IT WAS late in August. I had been attached to the General Medical Foundation since my professional graduation in June of the preceding year and was now on my way to a remote settlement known as Bell’s Brake, where I was to continue my monotonous and personally distasteful routine of hookworm investigations. The inspiration of the physician’s ideal seemed far-fetched to me that day, and its forlorn drudgeries their own reward.

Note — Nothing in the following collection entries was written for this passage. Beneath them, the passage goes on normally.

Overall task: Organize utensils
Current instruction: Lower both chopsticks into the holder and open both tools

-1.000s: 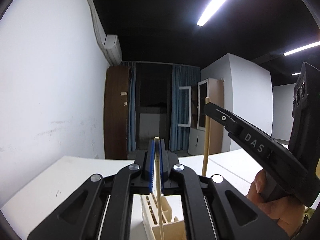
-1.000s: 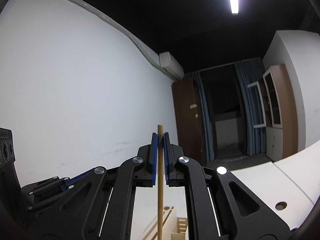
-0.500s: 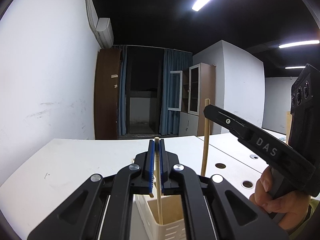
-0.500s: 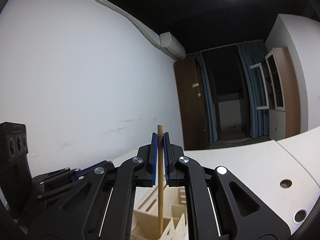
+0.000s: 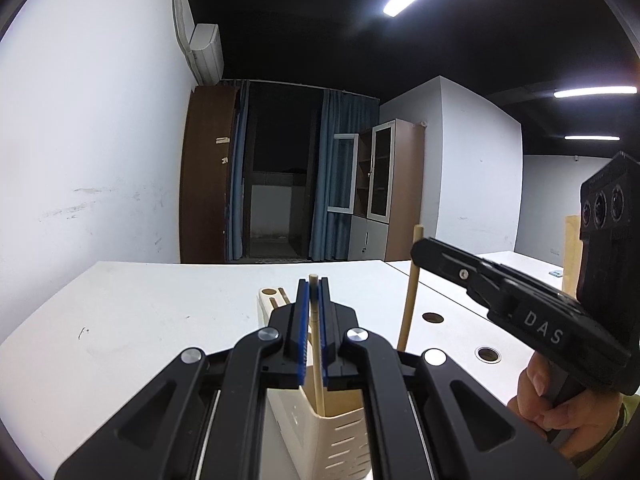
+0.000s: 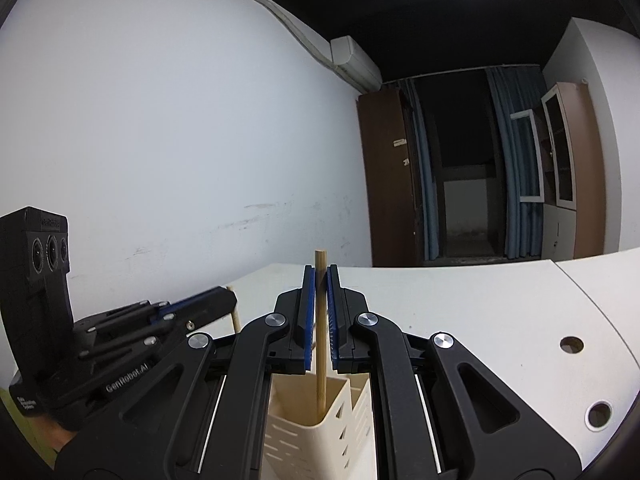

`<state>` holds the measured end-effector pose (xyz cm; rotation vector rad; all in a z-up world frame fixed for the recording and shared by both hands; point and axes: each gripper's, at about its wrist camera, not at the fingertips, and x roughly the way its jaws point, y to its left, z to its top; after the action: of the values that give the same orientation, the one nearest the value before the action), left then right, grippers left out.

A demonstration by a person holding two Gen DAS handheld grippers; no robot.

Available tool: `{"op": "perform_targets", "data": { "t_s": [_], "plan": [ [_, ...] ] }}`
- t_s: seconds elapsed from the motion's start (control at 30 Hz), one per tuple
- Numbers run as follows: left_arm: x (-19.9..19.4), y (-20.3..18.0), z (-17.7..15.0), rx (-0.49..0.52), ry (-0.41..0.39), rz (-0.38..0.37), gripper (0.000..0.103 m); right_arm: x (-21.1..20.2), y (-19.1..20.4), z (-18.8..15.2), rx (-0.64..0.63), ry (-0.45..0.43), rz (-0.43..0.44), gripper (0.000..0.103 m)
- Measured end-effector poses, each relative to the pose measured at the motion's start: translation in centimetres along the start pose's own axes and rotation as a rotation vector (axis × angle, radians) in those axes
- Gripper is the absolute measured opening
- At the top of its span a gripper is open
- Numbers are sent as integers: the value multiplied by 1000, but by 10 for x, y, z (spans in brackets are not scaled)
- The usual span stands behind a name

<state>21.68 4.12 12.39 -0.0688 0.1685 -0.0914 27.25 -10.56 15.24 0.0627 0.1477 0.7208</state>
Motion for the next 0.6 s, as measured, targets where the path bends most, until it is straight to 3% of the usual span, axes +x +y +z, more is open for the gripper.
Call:
{"op": "perform_targets", "data": {
  "t_s": [0.2, 0.27, 0.3, 0.5, 0.6],
  "plan": [
    [2, 3, 2, -11, 13, -15, 7, 1, -3, 1, 19, 32, -12, 6],
    [-1, 3, 0, -18, 14, -19, 23, 0, -7, 2, 48, 30, -7, 9],
    [-2, 4, 0, -18, 11, -22, 26, -1, -9, 3, 53, 28, -9, 10],
    [-10, 7, 1, -29, 15, -8, 26, -10, -13, 7, 67, 21, -50, 12],
    [-17, 4, -1, -30, 24, 1, 26, -18, -14, 9, 84, 13, -60, 21]
  ]
}}
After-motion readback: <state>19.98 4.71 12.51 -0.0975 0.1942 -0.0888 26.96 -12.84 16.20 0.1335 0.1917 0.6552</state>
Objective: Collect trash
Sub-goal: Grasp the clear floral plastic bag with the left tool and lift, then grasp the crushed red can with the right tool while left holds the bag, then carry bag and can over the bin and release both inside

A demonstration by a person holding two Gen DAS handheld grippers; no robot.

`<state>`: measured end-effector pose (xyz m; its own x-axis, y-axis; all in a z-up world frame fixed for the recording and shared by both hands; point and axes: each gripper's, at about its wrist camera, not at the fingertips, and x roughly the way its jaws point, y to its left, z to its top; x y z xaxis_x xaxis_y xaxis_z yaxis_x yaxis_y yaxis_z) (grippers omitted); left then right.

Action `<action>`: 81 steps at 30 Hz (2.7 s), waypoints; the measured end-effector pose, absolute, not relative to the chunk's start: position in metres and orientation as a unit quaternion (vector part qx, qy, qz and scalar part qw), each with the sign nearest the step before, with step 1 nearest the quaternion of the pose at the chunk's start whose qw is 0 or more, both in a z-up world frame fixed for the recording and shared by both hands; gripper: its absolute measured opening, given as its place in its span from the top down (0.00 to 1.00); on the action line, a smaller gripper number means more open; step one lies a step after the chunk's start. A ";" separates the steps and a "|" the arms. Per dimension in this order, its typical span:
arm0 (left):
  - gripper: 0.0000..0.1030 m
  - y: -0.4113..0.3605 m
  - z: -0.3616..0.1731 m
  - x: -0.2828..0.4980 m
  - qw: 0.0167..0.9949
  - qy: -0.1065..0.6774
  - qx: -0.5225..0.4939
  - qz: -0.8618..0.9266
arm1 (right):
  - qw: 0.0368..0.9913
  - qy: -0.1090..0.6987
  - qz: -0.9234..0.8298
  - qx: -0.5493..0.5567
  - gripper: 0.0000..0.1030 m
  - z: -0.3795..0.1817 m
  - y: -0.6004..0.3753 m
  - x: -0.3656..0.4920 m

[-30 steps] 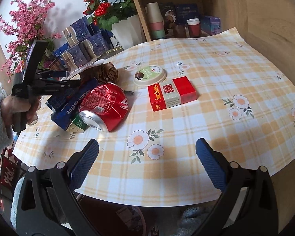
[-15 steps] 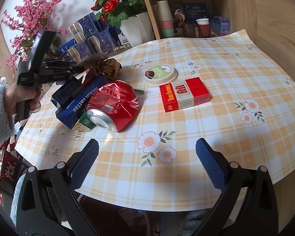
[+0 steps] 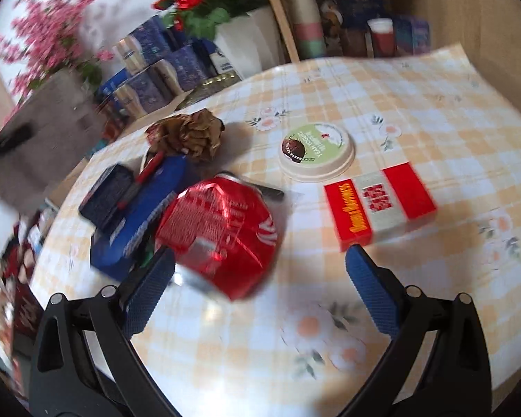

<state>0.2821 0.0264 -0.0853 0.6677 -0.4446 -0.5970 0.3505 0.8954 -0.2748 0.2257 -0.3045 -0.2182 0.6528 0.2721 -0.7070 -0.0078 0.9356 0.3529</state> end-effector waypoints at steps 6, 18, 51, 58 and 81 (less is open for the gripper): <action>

Bell’s Brake lies twenty miles west of Dalby, the nearest railway stop. At Dalby I hired horse and vehicle for ten days and set out across country according to schedule.
It was a hot, sandy plod all the afternoon, through typical bottom country, forest spaces alternating with rail-fenced corn and cotton clearings, and the light of other days broke on me in the colour, odour, and grand passiveness of it all. South is South, and emotionally I was in the heart of home. Nevertheless, I was a casual and transient through the particular region, and loneliness for things vanished took possession of me. I was jaded from long travel.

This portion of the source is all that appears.